E85 Can Mess Up Your Engine!

Absolutely no wear or even light scratches on the thrust side of the bore and you can still perfectly see the factory honing marks.  You could clean this up with a few strokes of a ball hone and put it right back into use and it would work perfectly!

Although it is bad to run a gasoline-powered car in this sort of short hop drive cycle, this shows it’s way worse to run an E85-powered car like this in the same scenario. The lesson here is to make use of your flex fuel sensor and run gas if you do a lot of stop-and-go driving.  Also, run an even shorter oil change interval, maybe from the looks of this, every few hundred miles. Once a week take a nice long drive to drive all the water off of your oil.  Disconnect your oil cooler if you do this sort of stuff all the time.  Hook it up for track use. If you still insist on running E85 in city driving, run a tank of gasoline through your car every once and awhile.

What is a shame is that the engine technically was in great shape and if we had been more cognisant of what could happen and taken appropriate actions to prevent the sludge build-up, the engine would have been happy for many more miles. Knowing what we know now, we would have run on gasoline, changed the oil more frequently, and at least once a week, taken the car on a longer errand running drive to get rid of accumulated water in the sump.  At least this engine will be rebuilt into a high-power configuration, much like what we did for Project GD STI, and live on in another car.

The lesson here is even when you think you know everything, you don’t.

 

15 comments

  1. GD STi stands for for something else in this case, lol. Love your transparency with the EJ. I’ve pondered doing a straight E85 tune in my Subaru, but now I really don’t want to.

  2. I’d recommend oil analysis if you really want to know what’s happening in an engine. It would have detected this contamination well before the point of being catastrophic and is more cost effective than frequent oil changes.
    I don’t work for, nor am I compensated by, but have used Blackstone for 2/3 current cars and will do so for every vehicle in the future.

  3. Hi, excellent article.
    Not just E85, driving an cold engine ruins it. It does not matter with E85, regular gas or diesel – the result is the same

  4. Looks like my Prius Prime oil cap during winter. As it will mostly run as an electric car, it uses the engine in short bursts when the battery is depleted. The oil definitely doesn’t like that so once or twice in a week, i run a 40 / 50 miles trip just to bring it at full operating temps. A non issue during summer as the battery has more then enough capacity for my errands and i use the good old (2012 witk almost 500k km on the clock) Civic Si more.

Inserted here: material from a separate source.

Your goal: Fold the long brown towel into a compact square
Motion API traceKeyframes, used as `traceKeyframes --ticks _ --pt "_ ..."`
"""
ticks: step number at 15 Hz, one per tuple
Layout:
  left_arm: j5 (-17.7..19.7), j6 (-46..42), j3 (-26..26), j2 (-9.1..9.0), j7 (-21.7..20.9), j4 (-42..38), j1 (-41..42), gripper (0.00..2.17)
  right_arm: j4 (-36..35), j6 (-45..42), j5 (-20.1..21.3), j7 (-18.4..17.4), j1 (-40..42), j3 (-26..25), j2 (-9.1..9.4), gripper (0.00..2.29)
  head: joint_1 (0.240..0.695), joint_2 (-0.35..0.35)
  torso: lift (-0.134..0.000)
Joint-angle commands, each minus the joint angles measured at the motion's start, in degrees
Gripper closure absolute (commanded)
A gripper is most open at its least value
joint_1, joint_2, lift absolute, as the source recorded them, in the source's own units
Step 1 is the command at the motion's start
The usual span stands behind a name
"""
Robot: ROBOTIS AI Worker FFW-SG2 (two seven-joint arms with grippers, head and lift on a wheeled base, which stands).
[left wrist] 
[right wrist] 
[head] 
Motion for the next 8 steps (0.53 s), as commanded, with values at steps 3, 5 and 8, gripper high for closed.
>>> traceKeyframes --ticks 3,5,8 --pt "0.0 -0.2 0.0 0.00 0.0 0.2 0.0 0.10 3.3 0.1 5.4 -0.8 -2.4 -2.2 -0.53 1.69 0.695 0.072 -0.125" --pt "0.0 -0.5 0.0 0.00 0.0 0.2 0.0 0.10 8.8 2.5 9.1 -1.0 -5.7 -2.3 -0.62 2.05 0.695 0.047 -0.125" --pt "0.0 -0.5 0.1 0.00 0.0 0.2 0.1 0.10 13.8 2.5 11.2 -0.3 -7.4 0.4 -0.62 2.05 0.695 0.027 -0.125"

  5. ’07-’09 VW GTI’s were notorious for this because of bad thermostats. The dealership would tell people to take the car for a 60 mile drive once a week. Or change the stat yourself and everything is fine.
    I saw some horrific sludge mess in engines at the dealership.
    Pulled valve cover of a SBC in a Blazer, ticking lifters/valve train noise. The sludge was a perfect reverse mold of the valve cover with little opening for each rocker arm.
    Seized BBC in a truck. Pulled oil drain plug, no oil came out. Removed oil pan, It was heavy, pan is full of congealed oil, but there is a hole in the oil, where the oil pump pickup was. Slide under truck and there is a tower of congealed oil sitting on top of the oil pickup screen. To this day one some one dumps out a can of cranberry sauce I think of this truck. We call this stuff “Can”berries. I can’t eat them.
    Lastly there was the BBC that was gummed up so bad most of the pushrods would no longer feed oil up the the rocker arms.
    All three got new engines.

  6. Hi Mike,

    I have a question, our STI is E85 and one injector get stuck opened. A good amount of E85 went to the engine oil. We are waiting for new injector, but what you recommend? Change the oil quickly? I dont know if the E85 in the engine oil can damage the engine.